TEP, how competitive?

I've just reviewed that b&w film of Ross at Aronimink. I think you've seen it. Not only is Dallin piloting, but Flynn is in the back seat with a gag poised to be put over Ross, and both Flynn and the Col. have backpacks with parachutes.

I think you understand the gravity of the intended scene, though obviously it did not come off as planned. If it had, Ross would have been rendered into oblivion and Flynn would have won the contracts for Seminole, the grass greens at Pinehurst, and, of course, ANGC.

Willie_Dow

  • Karma: +0/-0
Re:JB McGovern
« Reply #131 on: July 02, 2005, 06:49:07 AM »
Tom - I sense a similarity of greens @ #15 & #16 @ GMGC.

TEPaul

Re:JB McGovern
« Reply #132 on: July 02, 2005, 07:10:47 AM »
Brad:

Very competitive indeed. Post #135 is interesting. Imagine what would've happened if Dallin and Flynn had "done him in" that day.

Among other things you may've never written a book on Donald Ross, you may've been helping Wayne Morrison write a book on William Flynn and been doing one helluva lot better job of it than I am.  ;)

TEPaul

Re:JB McGovern
« Reply #133 on: July 02, 2005, 07:14:45 AM »
"Tom - I sense a similarity of greens @ #15 & #16 @ GMGC. "

Willie:

You'd say that? I don't see that at all. But I'll show you the remarkable similarity of #15 GMGC and #10 Aronimink---at least in concept (I believe those architects really did try for the same concept but they did try to hide the visual similarity in various ways). It would be hard to miss and there's no question in my mind at all that Donald Ross was very much aware of that. I'd call it intentional on his part.

wsmorrison

Re:JB McGovern
« Reply #134 on: July 02, 2005, 07:59:29 AM »
"As for judging Ross as inferior to Flynn because Ross didn't get as much work in Flynn's hometown area - where Flynn had worked his whole career - that's ignoring the nature of a "satellite office.""

Brad,

I don't see where anyone is judging Ross as inferior to Flynn because of the amount of work he did in Philadelphia; there are other reasons for that conclusion ;)

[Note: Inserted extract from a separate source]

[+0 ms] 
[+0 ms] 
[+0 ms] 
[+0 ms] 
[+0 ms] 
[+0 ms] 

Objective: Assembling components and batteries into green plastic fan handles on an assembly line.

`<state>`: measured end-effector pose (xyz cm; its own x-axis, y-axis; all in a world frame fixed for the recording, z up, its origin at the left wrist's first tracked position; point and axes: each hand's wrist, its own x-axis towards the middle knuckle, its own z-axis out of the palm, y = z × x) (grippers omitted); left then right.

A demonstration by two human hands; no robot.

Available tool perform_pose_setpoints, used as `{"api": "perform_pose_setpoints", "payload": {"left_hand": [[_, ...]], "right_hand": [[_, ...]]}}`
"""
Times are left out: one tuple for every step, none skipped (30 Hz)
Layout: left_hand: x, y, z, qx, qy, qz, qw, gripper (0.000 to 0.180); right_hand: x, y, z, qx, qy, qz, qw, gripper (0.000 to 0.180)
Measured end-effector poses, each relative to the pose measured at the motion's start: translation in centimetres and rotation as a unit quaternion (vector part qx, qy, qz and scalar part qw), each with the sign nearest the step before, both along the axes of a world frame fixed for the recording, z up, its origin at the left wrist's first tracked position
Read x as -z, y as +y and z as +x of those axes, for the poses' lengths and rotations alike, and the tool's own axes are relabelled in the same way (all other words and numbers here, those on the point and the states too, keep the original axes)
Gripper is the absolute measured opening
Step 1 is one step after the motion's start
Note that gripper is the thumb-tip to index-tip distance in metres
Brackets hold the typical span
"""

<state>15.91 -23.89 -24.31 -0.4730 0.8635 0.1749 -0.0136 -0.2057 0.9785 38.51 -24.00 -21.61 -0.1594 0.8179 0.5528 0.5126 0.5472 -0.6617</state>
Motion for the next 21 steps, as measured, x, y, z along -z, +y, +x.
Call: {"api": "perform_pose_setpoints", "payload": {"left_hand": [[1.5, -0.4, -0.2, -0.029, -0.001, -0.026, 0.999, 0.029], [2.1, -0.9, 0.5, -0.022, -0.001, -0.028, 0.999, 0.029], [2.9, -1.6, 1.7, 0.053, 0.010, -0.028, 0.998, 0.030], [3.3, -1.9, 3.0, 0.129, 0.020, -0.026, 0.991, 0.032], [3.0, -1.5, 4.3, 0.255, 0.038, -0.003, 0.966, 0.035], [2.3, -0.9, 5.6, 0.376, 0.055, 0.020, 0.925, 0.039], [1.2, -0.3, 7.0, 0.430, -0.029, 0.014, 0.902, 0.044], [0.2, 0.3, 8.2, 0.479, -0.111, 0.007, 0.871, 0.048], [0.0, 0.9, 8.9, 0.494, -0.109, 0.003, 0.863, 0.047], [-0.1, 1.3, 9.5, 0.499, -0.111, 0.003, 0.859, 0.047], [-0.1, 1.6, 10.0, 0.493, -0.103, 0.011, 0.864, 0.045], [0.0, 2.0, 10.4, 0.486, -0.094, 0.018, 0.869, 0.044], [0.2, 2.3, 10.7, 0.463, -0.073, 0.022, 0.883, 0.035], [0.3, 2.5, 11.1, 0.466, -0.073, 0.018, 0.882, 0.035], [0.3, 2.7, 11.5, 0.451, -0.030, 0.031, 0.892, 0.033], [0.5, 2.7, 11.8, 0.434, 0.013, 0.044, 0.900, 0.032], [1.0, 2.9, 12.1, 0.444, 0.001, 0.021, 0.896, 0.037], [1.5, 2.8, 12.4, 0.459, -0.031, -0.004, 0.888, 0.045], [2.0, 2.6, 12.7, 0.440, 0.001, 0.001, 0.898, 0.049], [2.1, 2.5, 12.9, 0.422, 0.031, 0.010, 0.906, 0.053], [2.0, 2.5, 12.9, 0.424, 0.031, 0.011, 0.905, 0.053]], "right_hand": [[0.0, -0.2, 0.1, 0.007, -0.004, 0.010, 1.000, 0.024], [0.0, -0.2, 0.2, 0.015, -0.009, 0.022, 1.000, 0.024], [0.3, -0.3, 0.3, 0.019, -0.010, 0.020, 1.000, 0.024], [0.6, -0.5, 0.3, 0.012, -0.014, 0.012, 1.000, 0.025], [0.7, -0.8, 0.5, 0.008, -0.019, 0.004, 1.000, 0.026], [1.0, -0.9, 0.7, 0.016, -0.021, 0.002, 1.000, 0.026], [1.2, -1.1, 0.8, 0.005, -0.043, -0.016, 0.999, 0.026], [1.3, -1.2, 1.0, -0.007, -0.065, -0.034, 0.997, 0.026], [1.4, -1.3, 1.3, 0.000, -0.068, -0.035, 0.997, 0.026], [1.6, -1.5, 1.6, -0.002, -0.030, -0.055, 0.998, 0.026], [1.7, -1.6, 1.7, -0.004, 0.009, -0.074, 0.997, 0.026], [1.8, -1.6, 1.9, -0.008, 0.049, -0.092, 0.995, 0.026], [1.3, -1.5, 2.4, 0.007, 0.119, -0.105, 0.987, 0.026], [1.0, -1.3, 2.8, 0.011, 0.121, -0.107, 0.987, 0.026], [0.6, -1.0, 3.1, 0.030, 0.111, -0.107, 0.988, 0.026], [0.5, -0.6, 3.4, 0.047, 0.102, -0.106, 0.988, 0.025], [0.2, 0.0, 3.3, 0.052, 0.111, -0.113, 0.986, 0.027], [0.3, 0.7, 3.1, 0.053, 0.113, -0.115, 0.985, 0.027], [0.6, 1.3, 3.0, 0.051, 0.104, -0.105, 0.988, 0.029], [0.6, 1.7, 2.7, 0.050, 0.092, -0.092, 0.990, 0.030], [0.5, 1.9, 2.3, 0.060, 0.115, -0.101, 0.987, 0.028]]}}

Rather I was pointing out to Tom MacWood that the value add of McGovern into a powerhouse duo didn't seem to materialize in McGovern's hometown.  I also pointed out that McGovern's solo efforts in the district are rather pedestrian and hardly the stuff of an architectural rival to Flynn or other of the greats of that era.

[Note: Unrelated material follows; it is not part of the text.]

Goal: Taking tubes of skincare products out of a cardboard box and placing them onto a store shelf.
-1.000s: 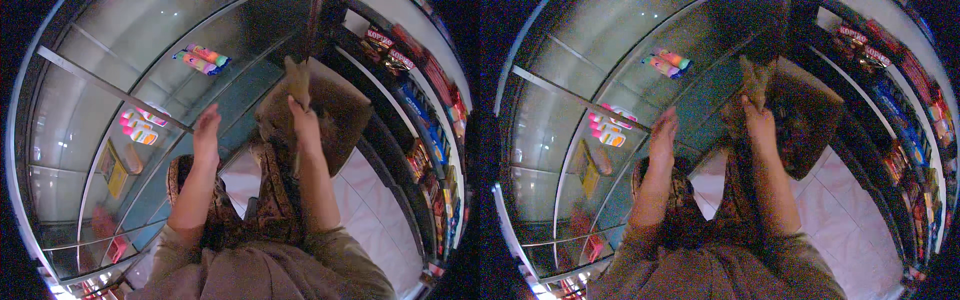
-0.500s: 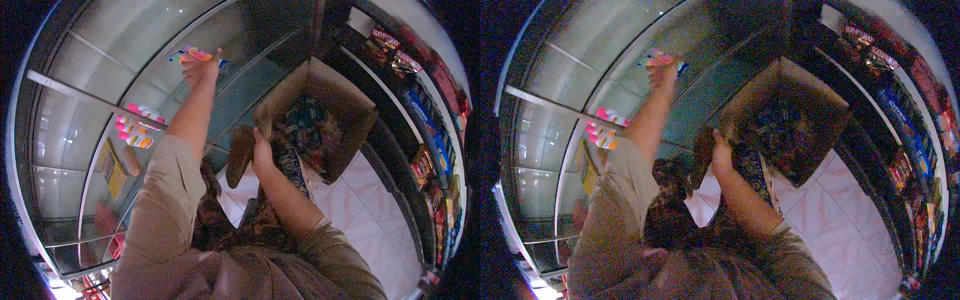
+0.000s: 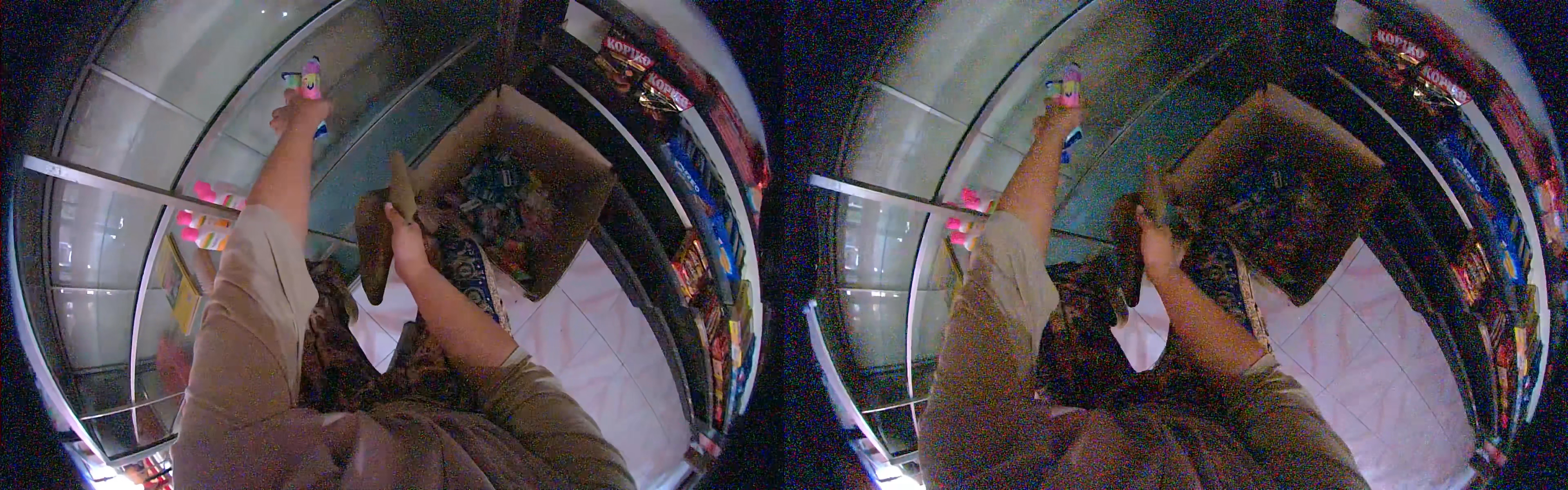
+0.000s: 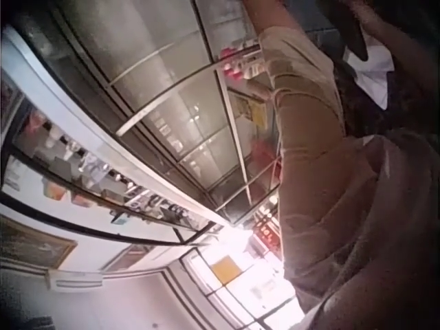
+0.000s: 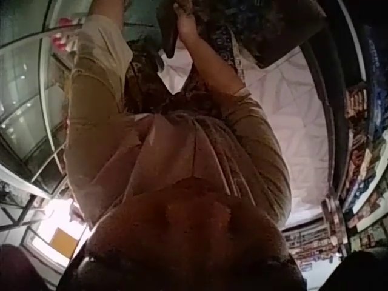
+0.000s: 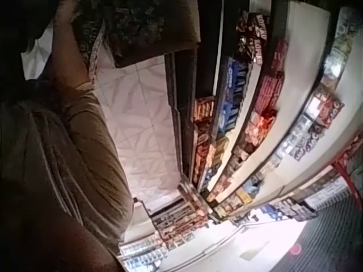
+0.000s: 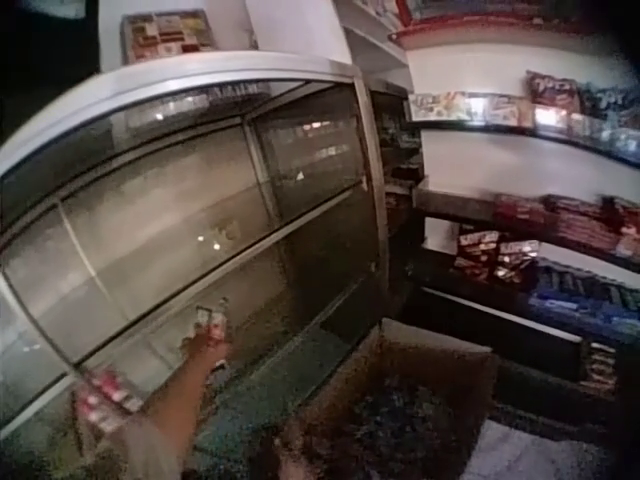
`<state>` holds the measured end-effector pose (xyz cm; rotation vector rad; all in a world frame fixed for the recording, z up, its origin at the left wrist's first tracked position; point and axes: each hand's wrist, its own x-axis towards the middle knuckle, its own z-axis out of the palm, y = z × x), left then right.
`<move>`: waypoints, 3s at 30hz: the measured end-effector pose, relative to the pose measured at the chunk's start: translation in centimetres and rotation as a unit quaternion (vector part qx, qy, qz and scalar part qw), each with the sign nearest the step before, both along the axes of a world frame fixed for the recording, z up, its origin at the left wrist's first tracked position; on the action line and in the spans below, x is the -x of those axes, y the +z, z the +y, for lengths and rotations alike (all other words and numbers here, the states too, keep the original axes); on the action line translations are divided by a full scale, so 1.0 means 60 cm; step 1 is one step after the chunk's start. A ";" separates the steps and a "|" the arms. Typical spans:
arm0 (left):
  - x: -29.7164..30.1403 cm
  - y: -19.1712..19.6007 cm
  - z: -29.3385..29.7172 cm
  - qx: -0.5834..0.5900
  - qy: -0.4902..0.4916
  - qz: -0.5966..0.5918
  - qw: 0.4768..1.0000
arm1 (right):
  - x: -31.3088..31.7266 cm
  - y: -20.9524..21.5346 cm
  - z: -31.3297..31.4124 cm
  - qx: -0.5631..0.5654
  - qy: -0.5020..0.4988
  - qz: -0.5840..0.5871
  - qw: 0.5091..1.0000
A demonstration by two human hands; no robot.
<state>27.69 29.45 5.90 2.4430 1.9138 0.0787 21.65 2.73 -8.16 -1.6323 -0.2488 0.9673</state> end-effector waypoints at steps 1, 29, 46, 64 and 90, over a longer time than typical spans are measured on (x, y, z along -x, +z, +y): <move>-0.002 0.002 -0.022 0.004 0.005 -0.012 1.000 | -0.004 -0.007 -0.003 -0.063 -0.052 0.059 0.995; 0.370 -0.016 -0.426 0.090 -0.321 -0.095 0.938 | 0.013 0.083 -0.029 -0.354 -0.168 0.317 0.864; 0.440 -0.046 -0.367 0.532 -0.182 -0.476 0.677 | 0.044 0.058 0.016 -0.345 -0.080 0.323 0.878; 0.423 -0.021 -0.367 0.173 -0.159 -0.333 0.913 | 0.084 0.070 0.024 -0.219 0.012 0.180 0.959; 0.350 -0.026 -0.339 0.180 -0.147 -0.596 0.769 | 0.068 0.137 -0.061 -0.212 0.173 0.309 0.911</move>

I guess the photo of Flynn and Ross at Boca Raton with Flynn giving Ross the rabbit ears was just silly pranks compared to the Flynn-Dallin conspiracy to waste the Scotsman in an airplane "accident."  

Tom Paul speculates that Flynn did go up with Dallin on ocassion as Flynn was quite the daredevil and liked thrills of that sort.  According to Flynn's daughter (Tom MacWood, feel free to discount this) Flynn would fly in anything he could get a ride on.

TEPaul

Re:JB McGovern
« Reply #135 on: July 02, 2005, 08:21:25 AM »
"Flynn would fly in anything he could get a ride on."

Wayne:

I wouldn't say he'd fly in anything he could get a ride on. I think Flynn limited his flying to any form of aircraft and maybe the semi-occasional scotch. I doubt he got into LSD or other such non-liquid mind altering substances like Desmond Muirhead did some decades later at Stone Harbor---not that far from Flynn's ACCC.

Pat_Mucci

Re:JB McGovern
« Reply #136 on: July 02, 2005, 11:01:51 AM »
Brad Klein,

Is the four minute film a promotional piece or a documentary ?

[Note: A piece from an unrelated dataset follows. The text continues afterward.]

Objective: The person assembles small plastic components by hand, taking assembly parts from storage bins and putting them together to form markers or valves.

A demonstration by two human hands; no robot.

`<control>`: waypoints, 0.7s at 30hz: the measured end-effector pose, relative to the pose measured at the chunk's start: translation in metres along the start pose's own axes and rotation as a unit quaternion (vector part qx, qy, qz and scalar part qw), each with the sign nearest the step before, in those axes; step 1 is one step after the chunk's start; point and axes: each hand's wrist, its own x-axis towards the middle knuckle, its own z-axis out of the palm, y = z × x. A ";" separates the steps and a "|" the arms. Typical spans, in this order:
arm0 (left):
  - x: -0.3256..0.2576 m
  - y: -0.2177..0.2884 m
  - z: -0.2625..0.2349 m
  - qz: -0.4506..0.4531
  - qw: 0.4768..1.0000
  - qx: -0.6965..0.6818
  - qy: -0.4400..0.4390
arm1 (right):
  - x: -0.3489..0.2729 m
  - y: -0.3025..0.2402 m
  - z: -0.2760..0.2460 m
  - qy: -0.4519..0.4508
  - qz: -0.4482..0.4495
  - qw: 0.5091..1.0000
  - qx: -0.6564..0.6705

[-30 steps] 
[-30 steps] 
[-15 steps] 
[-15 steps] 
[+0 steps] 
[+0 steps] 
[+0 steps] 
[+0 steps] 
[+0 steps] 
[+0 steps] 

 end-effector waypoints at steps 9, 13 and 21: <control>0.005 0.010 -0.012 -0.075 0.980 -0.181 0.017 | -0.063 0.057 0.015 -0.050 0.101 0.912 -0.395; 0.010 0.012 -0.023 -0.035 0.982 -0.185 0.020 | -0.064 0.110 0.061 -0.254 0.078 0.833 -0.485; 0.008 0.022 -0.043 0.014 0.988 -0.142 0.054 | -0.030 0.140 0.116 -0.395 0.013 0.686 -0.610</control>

It seems odd to chronicle Ross supervising construction at just one of the many courses he designed.

It seems odder yet that he would be so surprised at the result if he was intricately involved in supervising the construction.

I've seen architects come on site, press the flesh, smile, speak and then leave without so much as examining what's transpiring on the golf course.

With the other work Ross had going on in 1928, in various locations, it would seem that he was spread a little thin.

Citing that film, and declaring that it is irrefutable evidence that Ross was on site, actively supervising construction, on an ongoing basis, during the buiding of Aronomink is more than a stretch by anybody's imagination.

Did Ross keep diary's ?

Did he maintain financial records ?

If these exist, it would seem easy to ascertain his whereabouts 365 days a year.
« Last Edit: July 02, 2005, 11:03:30 AM by Pat_Mucci »

Willie_Dow

  • Karma: +0/-0
Re:JB McGovern
« Reply #137 on: July 02, 2005, 11:45:26 AM »
Tom

My recollection of #15 &#16 is a gradual slope from right to left and back to front.  I was thinking of size and surface character, not that it was an elevated green vs flat fairway approach.  Both are great greens with excellent cup locations.

Brad Klein

  • Karma: +0/-0
Re:JB McGovern
« Reply #138 on: July 02, 2005, 12:09:18 PM »
Q&A with Pat Mucci:

Is the four minute film a promotional piece or a documentary ?
-I don't know, it's a series of action scenes from the construction of Aronimink.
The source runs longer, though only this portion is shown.